Maintaining eye contact, she stands up. “Good.”
Without another word, she picks up the last banana muffin from his plate and walks out of the café with it.
The First Time They Went on a Date Again
Initially she thinks he’s just pouncing on an opportunity. Her mum had announced she was leaving town that morning and six hours later, the Doctor’s asking her on a date. A first date. Well, a second first date.
She’d been waiting for this, more than a little bit, if she’s honest. It’s been two weeks and there’d been plenty of lunches at chippies, a few early morning coffees, even some impromptu bowling, but nothing they’d put a label on. Nothing that said there were romantic intentions or couple intentions or did you always lick your lips this much or are you doing this on purpose? intentions.
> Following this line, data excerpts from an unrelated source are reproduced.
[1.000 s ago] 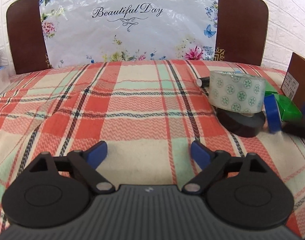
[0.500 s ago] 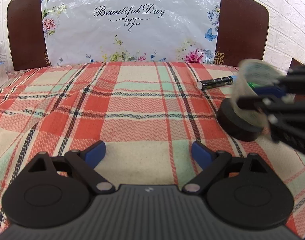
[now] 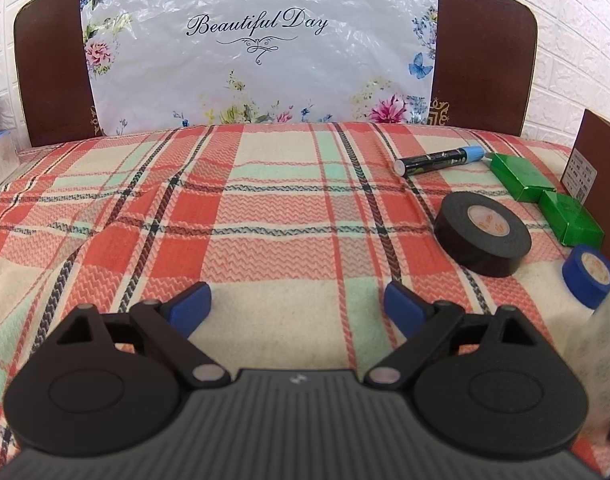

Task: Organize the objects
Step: 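Grasp the clear printed packing tape roll by its rim with the left gripper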

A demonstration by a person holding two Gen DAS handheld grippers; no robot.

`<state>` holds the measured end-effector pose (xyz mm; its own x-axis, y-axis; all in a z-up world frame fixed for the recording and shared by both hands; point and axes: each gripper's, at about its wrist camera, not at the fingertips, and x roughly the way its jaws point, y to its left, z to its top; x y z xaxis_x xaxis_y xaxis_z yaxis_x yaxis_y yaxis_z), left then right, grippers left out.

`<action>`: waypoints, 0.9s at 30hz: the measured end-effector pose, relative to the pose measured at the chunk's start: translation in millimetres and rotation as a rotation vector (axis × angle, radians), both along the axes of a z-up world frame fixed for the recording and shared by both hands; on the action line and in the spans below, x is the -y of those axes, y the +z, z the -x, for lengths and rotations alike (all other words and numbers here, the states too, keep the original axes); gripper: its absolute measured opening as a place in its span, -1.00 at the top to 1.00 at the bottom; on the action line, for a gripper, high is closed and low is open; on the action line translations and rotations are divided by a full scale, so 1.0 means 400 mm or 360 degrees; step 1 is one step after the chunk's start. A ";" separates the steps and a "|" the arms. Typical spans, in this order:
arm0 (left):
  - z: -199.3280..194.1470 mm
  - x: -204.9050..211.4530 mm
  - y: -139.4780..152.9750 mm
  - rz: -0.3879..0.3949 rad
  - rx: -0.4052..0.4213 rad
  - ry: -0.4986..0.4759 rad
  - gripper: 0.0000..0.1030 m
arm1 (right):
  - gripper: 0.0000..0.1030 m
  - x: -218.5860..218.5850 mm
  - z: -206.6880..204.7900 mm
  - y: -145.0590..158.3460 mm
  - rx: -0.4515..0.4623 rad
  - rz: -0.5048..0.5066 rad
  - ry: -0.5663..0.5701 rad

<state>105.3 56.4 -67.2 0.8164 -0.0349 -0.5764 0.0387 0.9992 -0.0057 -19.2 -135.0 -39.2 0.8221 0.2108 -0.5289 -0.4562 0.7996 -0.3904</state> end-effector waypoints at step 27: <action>0.147 0.260 0.155 0.0204 -0.0334 -0.0521 0.60 | -0.50 0.105 0.019 -0.016 0.0073 -0.0583 -0.0297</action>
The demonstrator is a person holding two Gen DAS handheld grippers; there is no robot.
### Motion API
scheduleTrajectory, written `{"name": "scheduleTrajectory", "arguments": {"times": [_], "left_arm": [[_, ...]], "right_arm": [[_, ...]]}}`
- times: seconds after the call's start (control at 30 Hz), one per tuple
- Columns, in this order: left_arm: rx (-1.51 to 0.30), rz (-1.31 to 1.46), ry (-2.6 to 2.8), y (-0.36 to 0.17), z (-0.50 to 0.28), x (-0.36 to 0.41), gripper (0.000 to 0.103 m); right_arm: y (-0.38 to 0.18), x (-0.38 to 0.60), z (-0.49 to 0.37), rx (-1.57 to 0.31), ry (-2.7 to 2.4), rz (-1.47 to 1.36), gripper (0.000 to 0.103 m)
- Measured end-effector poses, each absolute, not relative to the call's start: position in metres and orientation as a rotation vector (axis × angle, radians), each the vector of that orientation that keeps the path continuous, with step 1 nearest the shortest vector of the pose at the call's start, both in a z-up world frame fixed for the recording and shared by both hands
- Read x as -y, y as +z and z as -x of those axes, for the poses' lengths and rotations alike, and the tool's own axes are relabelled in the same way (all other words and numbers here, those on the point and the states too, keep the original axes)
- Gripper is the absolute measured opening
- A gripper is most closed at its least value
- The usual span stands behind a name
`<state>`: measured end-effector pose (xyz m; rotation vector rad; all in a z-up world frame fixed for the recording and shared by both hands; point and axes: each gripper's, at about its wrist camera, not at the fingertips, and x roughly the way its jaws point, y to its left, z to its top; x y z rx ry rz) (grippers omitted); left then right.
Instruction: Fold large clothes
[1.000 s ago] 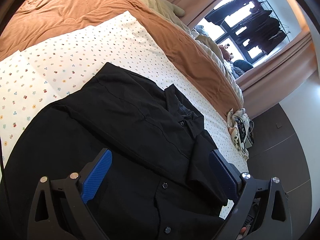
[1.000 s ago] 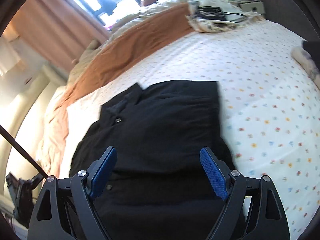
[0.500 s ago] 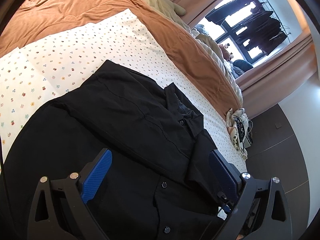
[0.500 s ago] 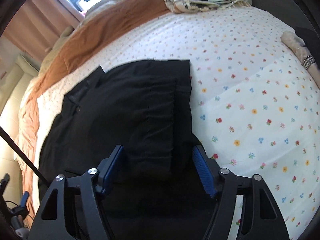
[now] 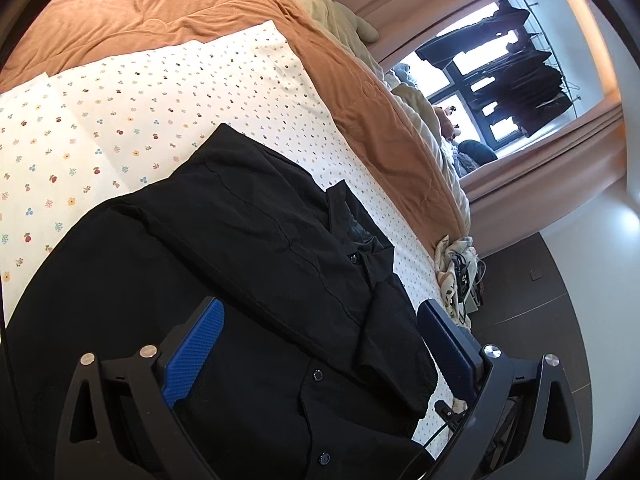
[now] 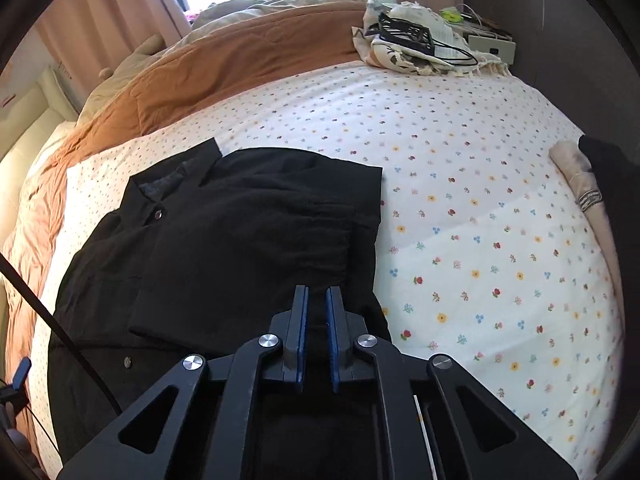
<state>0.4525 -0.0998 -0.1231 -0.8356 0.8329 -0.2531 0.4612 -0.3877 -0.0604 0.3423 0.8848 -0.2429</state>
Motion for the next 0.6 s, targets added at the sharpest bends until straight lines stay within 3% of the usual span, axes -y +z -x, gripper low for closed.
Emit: {"name": "scheduleTrajectory", "arguments": {"times": [0.27,0.37,0.43,0.6], "left_arm": [[-0.839,0.864,-0.273,-0.126,-0.456,0.096,0.099],[-0.845,0.862,-0.280,-0.126,-0.458,0.098,0.099],[-0.847,0.860,-0.281,-0.127,-0.458,0.097,0.099],[-0.849,0.853,-0.271,-0.128,-0.458,0.096,0.099]], "right_arm": [[-0.070,0.410,-0.460,-0.914,-0.238,-0.501,0.009],[-0.077,0.409,-0.467,-0.931,-0.229,-0.522,0.028],[-0.079,0.408,-0.470,-0.927,-0.212,-0.527,0.049],[-0.087,0.406,-0.478,-0.930,-0.201,-0.533,0.050]]}}
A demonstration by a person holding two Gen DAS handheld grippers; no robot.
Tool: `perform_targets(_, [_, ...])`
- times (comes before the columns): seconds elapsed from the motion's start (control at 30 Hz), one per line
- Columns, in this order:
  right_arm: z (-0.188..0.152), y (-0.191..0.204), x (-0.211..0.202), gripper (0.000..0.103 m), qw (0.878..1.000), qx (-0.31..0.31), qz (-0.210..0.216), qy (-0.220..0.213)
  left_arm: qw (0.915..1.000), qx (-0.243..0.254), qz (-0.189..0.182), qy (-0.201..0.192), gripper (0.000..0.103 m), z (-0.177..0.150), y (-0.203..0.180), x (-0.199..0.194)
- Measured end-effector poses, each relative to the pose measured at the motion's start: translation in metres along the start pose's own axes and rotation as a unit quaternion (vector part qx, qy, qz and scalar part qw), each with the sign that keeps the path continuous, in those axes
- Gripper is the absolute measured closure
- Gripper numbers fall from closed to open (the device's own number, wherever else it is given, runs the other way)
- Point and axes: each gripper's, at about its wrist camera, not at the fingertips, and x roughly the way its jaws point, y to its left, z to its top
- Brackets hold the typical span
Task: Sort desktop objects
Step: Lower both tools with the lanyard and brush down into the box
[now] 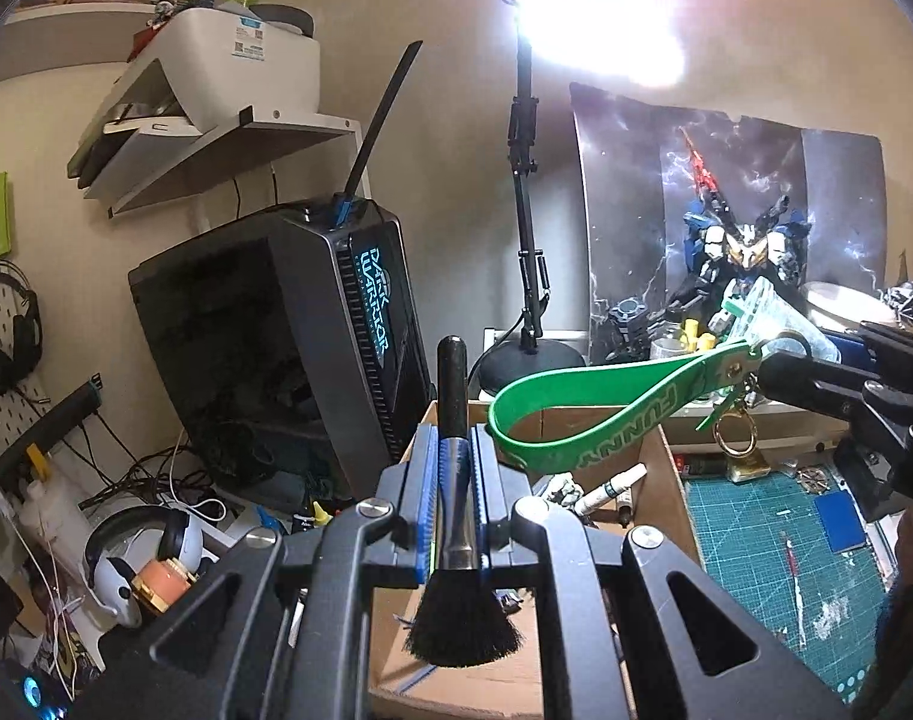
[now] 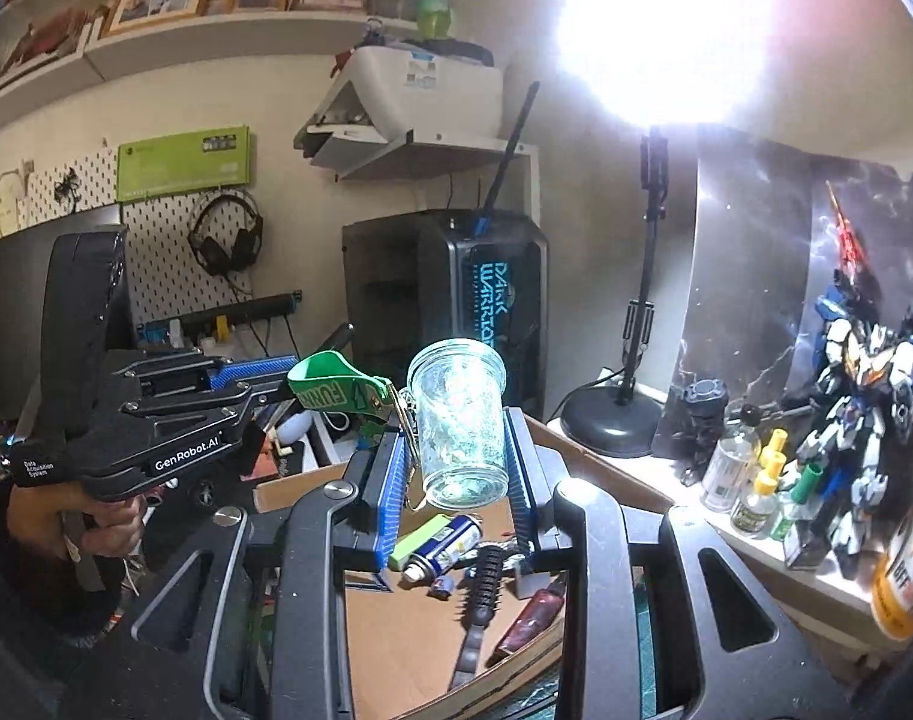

Just the Doctor and Rose and an ocean of platonic gestures.
No, not an ocean. Never an ocean again.
And he’d always waited outside, away from her mum, standing near his car, hands in his pocket and shuffling his feet until Rose came out of the house. She’s not ready to move back in yet and he’s picked her up every time they’ve gone anywhere, but he’s still uncertain enough around Jackie to not risk all the extra run-ins.
But now, her mum’s gone and he can take her on a date properly, knocking on the door and everything, so that’s what she figures this is.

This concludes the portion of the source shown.